**Directions for this task**
Wherever a line in the data below holds "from", copy that line.
--- Dataset section Enclosed Below ---
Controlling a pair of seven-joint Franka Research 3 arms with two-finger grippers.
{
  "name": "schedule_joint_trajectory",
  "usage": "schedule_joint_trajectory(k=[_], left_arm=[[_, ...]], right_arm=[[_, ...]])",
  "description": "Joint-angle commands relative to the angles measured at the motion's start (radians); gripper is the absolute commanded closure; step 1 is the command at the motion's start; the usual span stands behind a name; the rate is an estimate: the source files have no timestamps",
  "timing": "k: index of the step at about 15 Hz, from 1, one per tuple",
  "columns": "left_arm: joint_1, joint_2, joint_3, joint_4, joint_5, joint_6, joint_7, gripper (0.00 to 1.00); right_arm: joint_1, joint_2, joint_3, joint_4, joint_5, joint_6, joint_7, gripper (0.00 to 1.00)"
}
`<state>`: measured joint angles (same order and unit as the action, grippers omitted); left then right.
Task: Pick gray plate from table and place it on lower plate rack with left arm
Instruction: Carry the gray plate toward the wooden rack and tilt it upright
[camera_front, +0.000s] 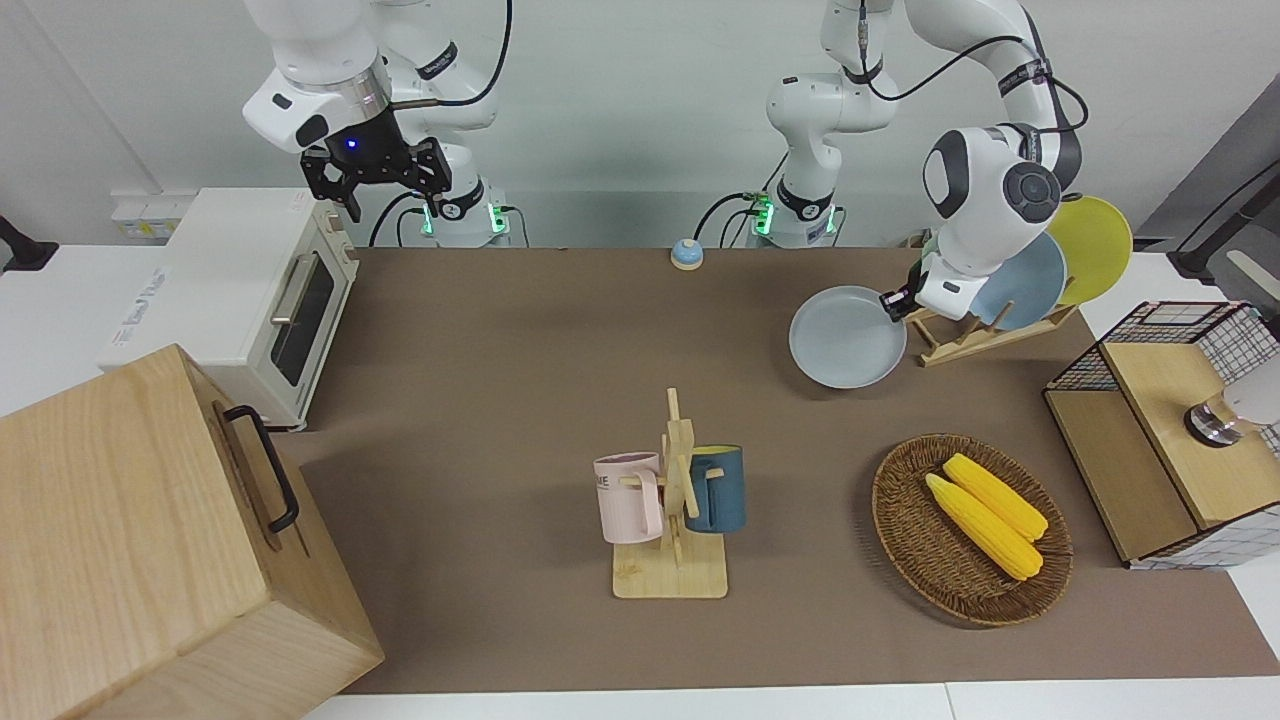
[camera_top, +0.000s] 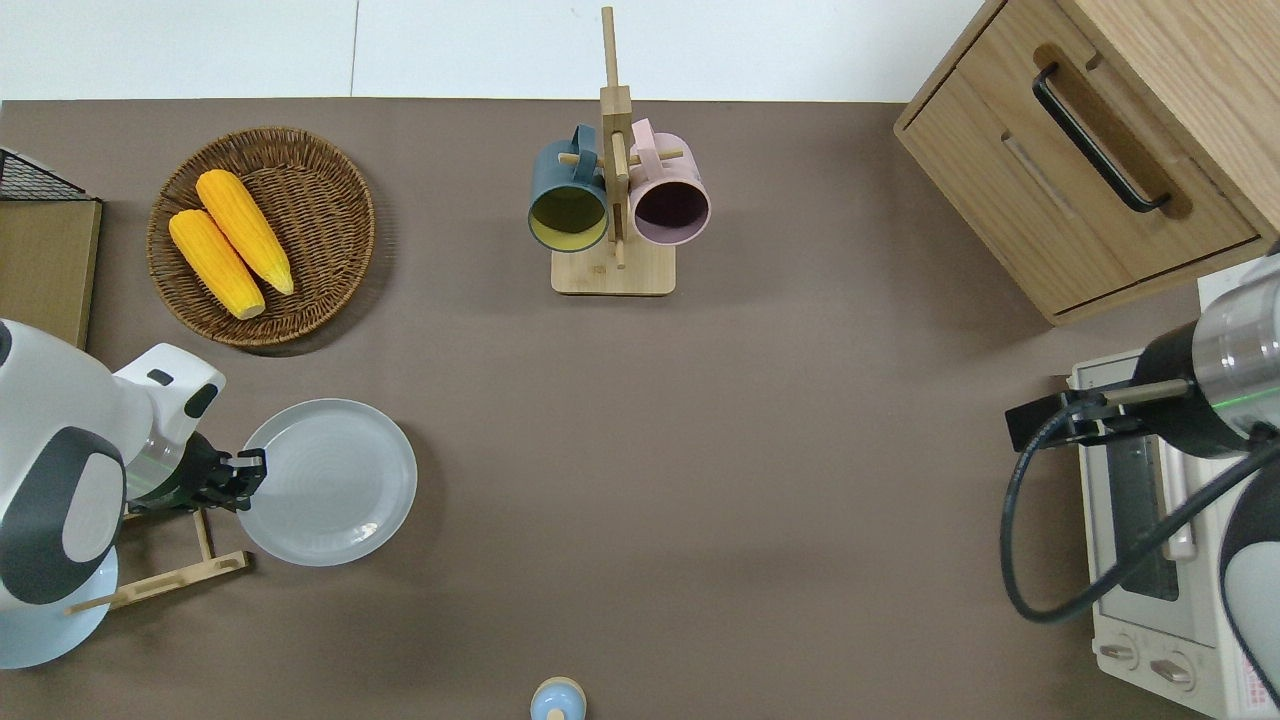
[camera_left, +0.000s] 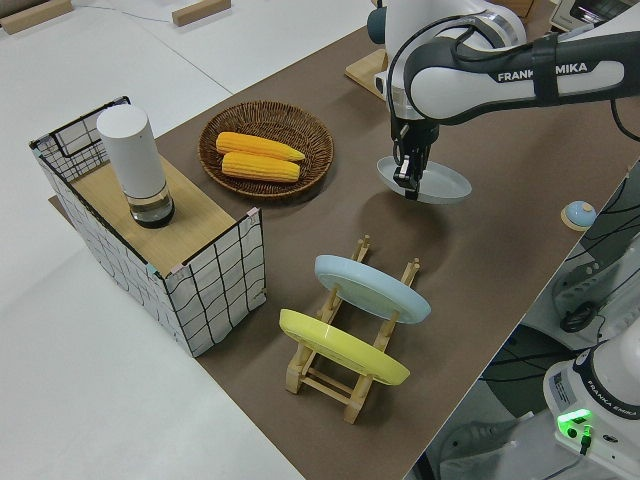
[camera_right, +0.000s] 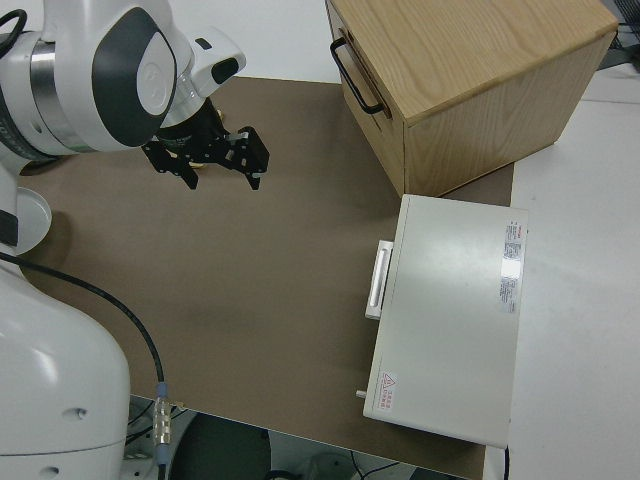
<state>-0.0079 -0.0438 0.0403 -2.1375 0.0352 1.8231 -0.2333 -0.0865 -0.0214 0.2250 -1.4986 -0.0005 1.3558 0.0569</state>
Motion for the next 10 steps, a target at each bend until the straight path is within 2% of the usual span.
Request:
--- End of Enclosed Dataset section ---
**Answer to the exercise**
  "timing": "k: index of the step at about 15 Hz, from 1, one per tuple",
Task: Pick gray plate from table and place it on lower plate rack with left arm

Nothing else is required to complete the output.